## AIM OF THE EXERCISE
An identical copy of the listing below is all the answer should contain.

## INFORMATION SHOWN

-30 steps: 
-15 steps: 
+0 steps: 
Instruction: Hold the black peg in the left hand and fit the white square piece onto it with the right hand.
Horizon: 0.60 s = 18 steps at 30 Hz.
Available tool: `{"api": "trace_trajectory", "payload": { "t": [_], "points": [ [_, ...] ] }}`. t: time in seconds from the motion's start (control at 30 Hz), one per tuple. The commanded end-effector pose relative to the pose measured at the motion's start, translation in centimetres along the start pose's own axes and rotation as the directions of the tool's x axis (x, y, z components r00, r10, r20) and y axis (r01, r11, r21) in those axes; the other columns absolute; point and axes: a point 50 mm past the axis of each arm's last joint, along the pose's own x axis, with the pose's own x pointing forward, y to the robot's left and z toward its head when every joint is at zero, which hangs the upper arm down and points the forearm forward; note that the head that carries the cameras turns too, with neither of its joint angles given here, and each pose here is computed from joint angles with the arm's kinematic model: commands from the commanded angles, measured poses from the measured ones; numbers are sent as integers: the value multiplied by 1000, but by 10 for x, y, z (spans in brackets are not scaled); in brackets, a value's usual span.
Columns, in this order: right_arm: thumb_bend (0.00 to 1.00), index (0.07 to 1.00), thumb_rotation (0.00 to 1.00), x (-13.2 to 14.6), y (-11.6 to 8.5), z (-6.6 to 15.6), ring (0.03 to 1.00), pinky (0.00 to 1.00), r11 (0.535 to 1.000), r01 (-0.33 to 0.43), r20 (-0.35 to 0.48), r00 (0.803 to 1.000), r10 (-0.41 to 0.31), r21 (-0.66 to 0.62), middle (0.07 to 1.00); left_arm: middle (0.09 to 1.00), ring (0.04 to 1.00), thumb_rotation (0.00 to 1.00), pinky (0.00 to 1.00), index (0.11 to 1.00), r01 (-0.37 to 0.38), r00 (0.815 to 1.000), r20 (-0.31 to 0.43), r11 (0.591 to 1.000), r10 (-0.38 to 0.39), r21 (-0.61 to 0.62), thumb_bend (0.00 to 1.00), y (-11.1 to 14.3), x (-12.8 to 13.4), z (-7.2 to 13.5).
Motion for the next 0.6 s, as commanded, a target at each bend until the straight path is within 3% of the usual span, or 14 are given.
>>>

## RESULT BELOW
-30 steps: 
-15 steps: 
+0 steps: 
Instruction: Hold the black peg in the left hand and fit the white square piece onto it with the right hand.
Horizon: 0.60 s = 18 steps at 30 Hz.
Available tool: `{"api": "trace_trajectory", "payload": { "t": [_], "points": [ [_, ...] ] }}`. t: time in seconds from the motion's start (control at 30 Hz), one per tuple. The commanded end-effector pose relative to the pose measured at the motion's start, translation in centimetres along the start pose's own axes and rotation as the directions of the tool's x axis (x, y, z components r00, r10, r20) and y axis (r01, r11, r21) in those axes; the other columns absolute; point and axes: a point 50 mm past the axis of each arm's last joint, along the pose's own x axis, with the pose's own x pointing forward, y to the robot's left and z toward its head when every joint is at zero, which hangs the upper arm down and points the forearm forward; note that the head that carries the cameras turns too, with neither of its joint angles given here, and each pose here is computed from joint angles with the arm's kinematic model: commands from the commanded angles, measured poses from the measured ones; numbers are sent as integers: the value multiplied by 1000, but by 10 for x, y, z (spans in brackets are not scaled); in brackets, a value's usual span.
Columns, in this order: right_arm: thumb_bend (0.00 to 1.00), index (0.07 to 1.00), thumb_rotation (0.00 to 1.00), x (-13.2 to 14.6), y (-11.6 to 8.5), z (-6.6 to 15.6), ring (0.03 to 1.00), pinky (0.00 to 1.00), r11 (0.535 to 1.000), r01 (-0.33 to 0.43), r20 (-0.35 to 0.48), r00 (0.803 to 1.000), r10 (-0.41 to 0.31), r21 (-0.66 to 0.62), middle (0.07 to 1.00); left_arm: middle (0.09 to 1.00), ring (0.04 to 1.00), thumb_rotation (0.00 to 1.00), pinky (0.00 to 1.00), index (0.11 to 1.00), r01 (-0.37 to 0.38), r00 (0.815 to 1.000), r20 (-0.31 to 0.43), r11 (0.591 to 1.000), r10 (-0.38 to 0.39), r21 (-0.61 to 0.62), thumb_bend (0.00 to 1.00), y (-11.1 to 14.3), x (-12.8 to 13.4), z (-7.2 to 13.5).
Motion for the next 0.6 s, as commanded, a target at each bend until the straight path is within 3% of the usual span, or 14 are given.
>>>

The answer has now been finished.